— Простите, доктор, — ответила я, широко открыв глаза, — не могли бы вы повторить то, что сказали?
— Преподобнейший отец Рамондино хочет видеть вас в своем кабинете как можно скорее.
— Префект хочет видеть… меня? — не могла я поверить известию; Гульельмо Рамондино, второй человек в тайном архиве Ватикана, был главным управляющим архива после его высокопреосвященства монсеньора Оливейры, и случаи, когда он требовал к себе в кабинет одного из нас, работников архива, можно было по пальцам пересчитать.
Бейкер изобразил слабую улыбку и кивнул.
— И вы знаете, для чего он хочет меня видеть? — испуганно спросила я.
— Нет, доктор Салина, но, несомненно, это что-то крайне важное.
Произнеся это и продолжая улыбаться, он закрыл дверь и исчез. К этому времени у меня были уже налицо все признаки того, что в просторечии называется неудержимым ужасом: потели руки, пересохло во рту, появилась тахикардия и затряслись ноги.
Как могла, я встала с банкетки, погасила лампу и с болью обвела взглядом два прекраснейших раскрытых византийских кодекса, покоившихся на моем столе. Последние шесть месяцев своей жизни я посвятила тому, чтобы с помощью этих манускриптов воссоздать знаменитый утерянный текст «Панегирика» святого Никифора, и уже была близка к завершению работы. Я покорно вздохнула… Вокруг меня стояла полная тишина. Моя маленькая лаборатория, оборудованная старым деревянным столом, парой длинноногих банкеток, распятием на стене и множеством заставленных книгами полок, находилась на четвертом подземном этаже и была частью Гипогея, хранилища тайного архива, доступ в которое имеет только очень ограниченное число людей; невидимой части Ватикана, не существующей для мира и истории. Многие историки и исследователи отдали бы полжизни за то, чтобы ознакомиться с каким-либо из документов, которые прошли через мои руки за последние восемь лет. Но даже простое предположение о том, что посторонний церкви человек мог бы получить разрешение, необходимое, чтобы сюда попасть, было полным абсурдом: никогда ни одному мирянину не удавалось попасть в Гипогей и, уж конечно, никогда не удастся.
На моем столе, кроме подставок для книг, гор тетрадей с записями и низковольтной (чтобы избежать нагревания пергаментов) лампой, лежали бистури, резиновые перчатки и папки, набитые фотографиями высокого разрешения самых запорченных страниц византийских кодексов. С одного края деревянного стола торчала изогнутая, как гусеница, состоящая из множества сегментов длинная ручка лупы, а с нее, раскачиваясь, в свою очередь, свешивалась большая рука из красного картона с наклеенными звездами; эта рука была моим сувениром с последнего, пятого, дня рождения маленькой Изабеллы, самой любимой моей племянницы из всех двадцати пяти отпрысков, которых шестеро из моих восьми братьев и сестер принесли в стадо Господне. Я чуть улыбнулась, вспомнив потешную Изабеллу: «Тетя Оттавия, тетя Оттавия, дай я хлопну тебя красной рукой!»

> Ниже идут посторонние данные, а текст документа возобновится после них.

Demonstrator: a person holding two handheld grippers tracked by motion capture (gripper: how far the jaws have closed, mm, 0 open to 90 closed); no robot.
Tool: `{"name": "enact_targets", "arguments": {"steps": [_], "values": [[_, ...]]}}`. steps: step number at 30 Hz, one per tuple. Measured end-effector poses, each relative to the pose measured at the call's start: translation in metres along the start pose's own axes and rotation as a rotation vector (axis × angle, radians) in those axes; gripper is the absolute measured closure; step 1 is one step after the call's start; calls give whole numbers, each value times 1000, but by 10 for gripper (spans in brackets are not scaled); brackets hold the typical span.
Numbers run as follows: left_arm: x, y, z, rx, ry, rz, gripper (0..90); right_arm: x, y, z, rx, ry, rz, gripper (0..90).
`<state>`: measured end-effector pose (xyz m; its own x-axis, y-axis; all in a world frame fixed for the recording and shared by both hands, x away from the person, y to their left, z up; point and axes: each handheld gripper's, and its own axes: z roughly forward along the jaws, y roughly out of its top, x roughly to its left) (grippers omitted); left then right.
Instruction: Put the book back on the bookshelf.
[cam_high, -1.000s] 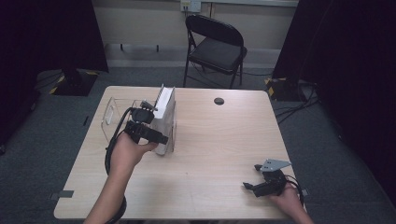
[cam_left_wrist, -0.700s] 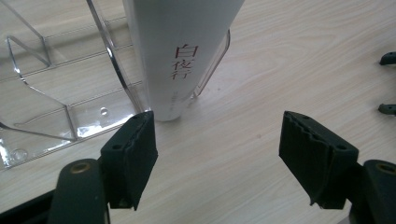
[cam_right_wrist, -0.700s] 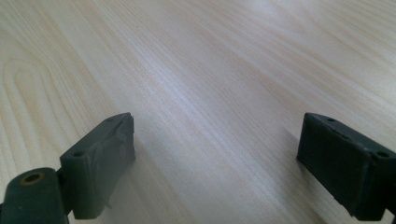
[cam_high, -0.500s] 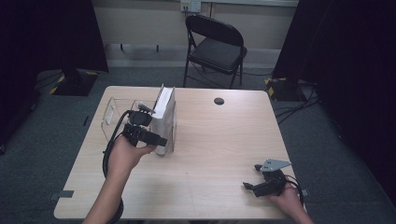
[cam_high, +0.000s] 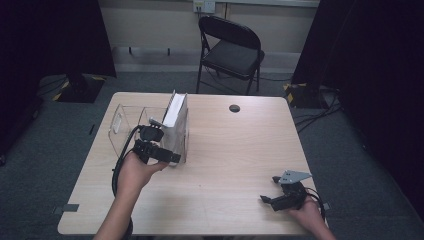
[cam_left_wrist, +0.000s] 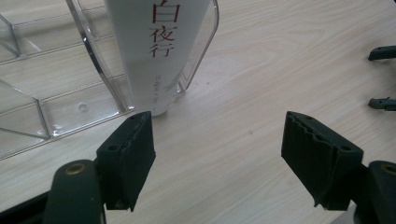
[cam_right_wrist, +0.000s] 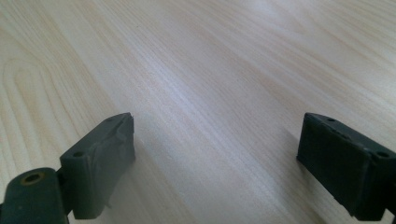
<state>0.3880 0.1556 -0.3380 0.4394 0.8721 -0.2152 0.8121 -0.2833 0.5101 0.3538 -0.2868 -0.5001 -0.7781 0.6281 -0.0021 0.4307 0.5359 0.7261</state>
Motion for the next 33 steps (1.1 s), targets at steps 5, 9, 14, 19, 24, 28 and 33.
{"name": "enact_targets", "arguments": {"steps": [5, 9, 14, 19, 24, 28, 33], "values": [[-1, -4, 3, -4, -10, -4, 254, 0, 0, 0, 1, 1, -2, 101], [-1, -7, 5, 0, -21, 7, 252, 0, 0, 0, 1, 1, -3, 101], [-2, -11, 9, -7, -26, 19, 252, 0, 0, 0, 1, 1, -3, 101], [3, -15, 14, 7, -32, 10, 249, 0, 0, 0, 1, 1, -2, 101], [6, -20, 18, 11, -41, 7, 250, 0, 0, 0, 1, 1, -2, 101], [6, -22, 20, 11, -40, 12, 248, 0, 0, 0, 1, 1, -2, 101], [5, -24, 22, 4, -48, 20, 247, 0, 0, 0, 1, 1, -2, 101]]}}
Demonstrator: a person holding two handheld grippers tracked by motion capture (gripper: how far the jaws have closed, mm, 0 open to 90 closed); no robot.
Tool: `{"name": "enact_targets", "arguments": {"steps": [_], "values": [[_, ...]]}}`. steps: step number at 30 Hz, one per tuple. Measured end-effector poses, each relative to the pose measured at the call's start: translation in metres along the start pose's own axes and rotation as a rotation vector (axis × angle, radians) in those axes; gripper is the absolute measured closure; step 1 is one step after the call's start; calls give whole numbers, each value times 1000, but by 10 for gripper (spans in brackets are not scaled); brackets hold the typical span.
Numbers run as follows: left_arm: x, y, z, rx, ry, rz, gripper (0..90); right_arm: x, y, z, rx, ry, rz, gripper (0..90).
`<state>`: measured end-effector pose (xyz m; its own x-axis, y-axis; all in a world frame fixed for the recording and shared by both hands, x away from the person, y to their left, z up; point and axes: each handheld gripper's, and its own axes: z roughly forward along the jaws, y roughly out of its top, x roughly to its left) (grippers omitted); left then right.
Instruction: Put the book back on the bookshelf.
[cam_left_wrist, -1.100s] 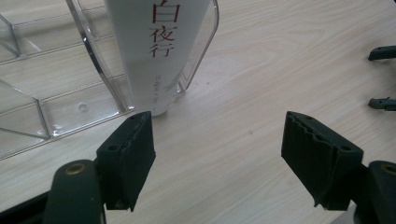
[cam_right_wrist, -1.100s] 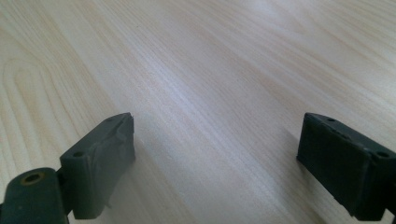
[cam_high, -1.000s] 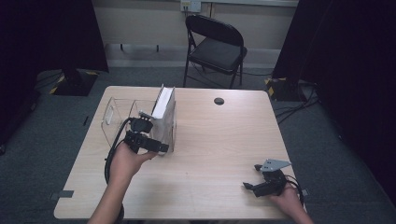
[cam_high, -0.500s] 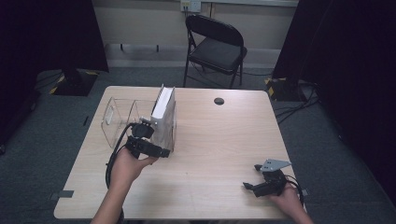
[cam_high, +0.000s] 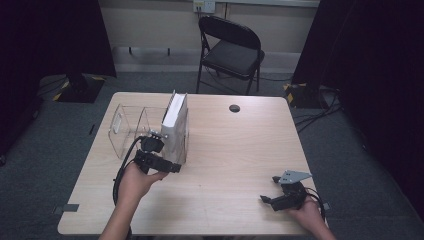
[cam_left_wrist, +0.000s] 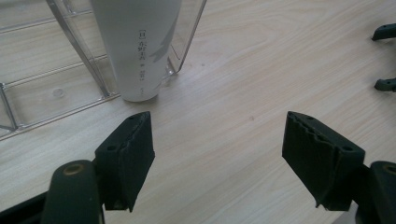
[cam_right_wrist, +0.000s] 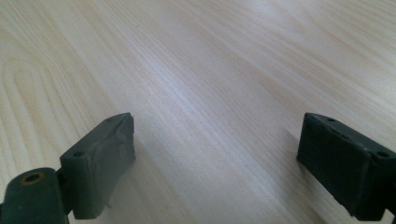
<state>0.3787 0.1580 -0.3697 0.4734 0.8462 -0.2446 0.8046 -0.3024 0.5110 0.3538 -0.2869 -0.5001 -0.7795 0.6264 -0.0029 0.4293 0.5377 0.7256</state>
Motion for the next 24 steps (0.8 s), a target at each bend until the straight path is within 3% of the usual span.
{"name": "enact_targets", "arguments": {"steps": [24], "values": [[-4, -17, 21, -1, -10, 35, 249, 0, 0, 0, 0, 0, -1, 101]]}}
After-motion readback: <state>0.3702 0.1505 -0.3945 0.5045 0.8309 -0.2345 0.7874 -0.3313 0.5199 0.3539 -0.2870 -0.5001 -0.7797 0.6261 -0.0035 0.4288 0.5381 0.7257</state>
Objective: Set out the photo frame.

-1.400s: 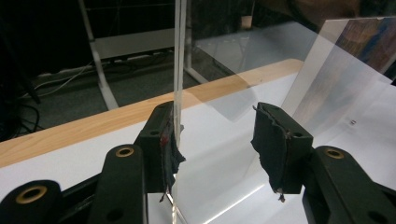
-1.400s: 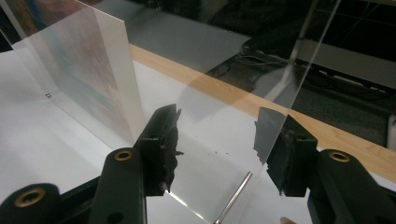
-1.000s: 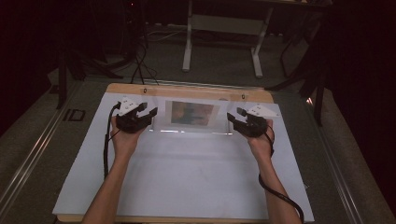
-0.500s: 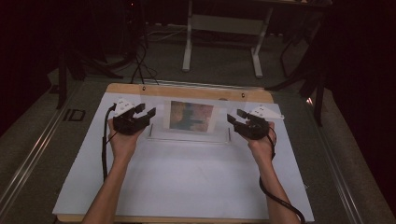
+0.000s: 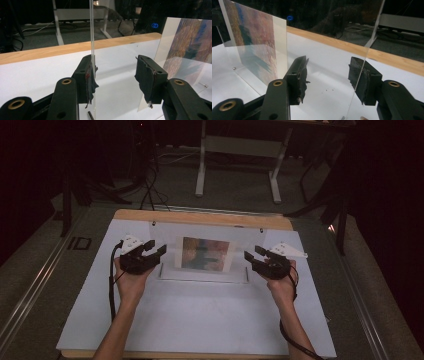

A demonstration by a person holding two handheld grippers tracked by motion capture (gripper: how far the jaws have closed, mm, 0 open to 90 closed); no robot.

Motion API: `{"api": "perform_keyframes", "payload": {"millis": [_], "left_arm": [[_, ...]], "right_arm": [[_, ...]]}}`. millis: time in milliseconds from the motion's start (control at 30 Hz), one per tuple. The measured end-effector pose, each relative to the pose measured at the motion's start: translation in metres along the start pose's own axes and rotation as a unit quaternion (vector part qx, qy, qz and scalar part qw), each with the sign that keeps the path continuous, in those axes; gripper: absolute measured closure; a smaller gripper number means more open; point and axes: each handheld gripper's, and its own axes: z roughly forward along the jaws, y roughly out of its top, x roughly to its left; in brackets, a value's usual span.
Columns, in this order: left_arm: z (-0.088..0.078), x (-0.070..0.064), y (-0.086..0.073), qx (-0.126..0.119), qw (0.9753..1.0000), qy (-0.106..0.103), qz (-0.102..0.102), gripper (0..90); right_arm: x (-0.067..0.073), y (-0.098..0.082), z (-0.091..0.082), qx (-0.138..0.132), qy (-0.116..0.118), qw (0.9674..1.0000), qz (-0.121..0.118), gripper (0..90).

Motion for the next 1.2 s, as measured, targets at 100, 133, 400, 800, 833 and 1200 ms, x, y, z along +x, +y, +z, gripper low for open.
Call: {"api": "perform_keyframes", "payload": {"millis": [100,133,400,800,833,1200], "left_arm": [[-0.002,-0.002,0.001,0.004,1.0,0.003,0.002,50.2],[-0.004,-0.005,0.001,0.005,1.0,0.006,0.003,50.3],[-0.008,-0.007,0.0,0.01,0.9999,0.004,-0.005,50.3],[-0.015,-0.009,-0.001,0.016,0.9998,-0.002,-0.009,50.3],[-0.015,-0.009,-0.001,0.017,0.9998,-0.003,-0.008,50.4],[-0.018,-0.007,-0.004,0.017,0.9998,-0.007,-0.012,50.1]], "right_arm": [[0.0,-0.002,-0.001,0.002,0.002,1.0,0.003,47.9],[0.0,-0.003,-0.001,0.001,0.003,1.0,0.006,47.8],[0.002,-0.003,-0.006,0.002,0.005,1.0,0.003,47.7],[0.004,-0.006,-0.011,0.006,0.009,0.9999,0.004,47.7],[0.005,-0.006,-0.011,0.006,0.009,0.9999,0.003,47.7],[0.009,-0.007,-0.013,0.01,0.011,0.9999,-0.001,48.1]]}}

Префект! Боже мой, меня ждет префект, а я тут застыла как статуя и вспоминаю про Изабеллу! Я торопливо сняла белый халат, повесила его за воротник на приклеенный к стене крючок и, выудив бедж, на котором рядом с моей жуткой фотографией красовалась большая «С», вышла в коридор и закрыла дверь в лабораторию. Мои помощники работали рядом за столами, вытянувшимися вряд на добрых пятьдесят метров, до дверей лифта. По другую сторону железобетонной стены вспомогательный персонал вновь и вновь архивировал сотни, тысячи записей и дел, связанных с церковью, ее историей, ее дипломатией и ее деятельностью со II века до наших дней. Некоторое представление о хранимой здесь информации можно было получить, исходя из факта, что полки тайного архива Ватикана тянулись более чем на двадцать пять километров. Официально в архиве хранились документы лишь последних восьми веков; однако под его опекой находилась и предыдущая тысяча лет (которую можно было найти только на третьем и четвертом подземных этажах повышенной секретности). Найденные при археологических раскопках или поступившие из приходов, монастырей, соборов, а также из старинных архивов замка Святого Ангела или Апостольского дворца с момента поступления в тайный архив эти ценные документы больше не видели солнечного света, который наряду с другими не менее опасными вещами мог бы уничтожить их навсегда.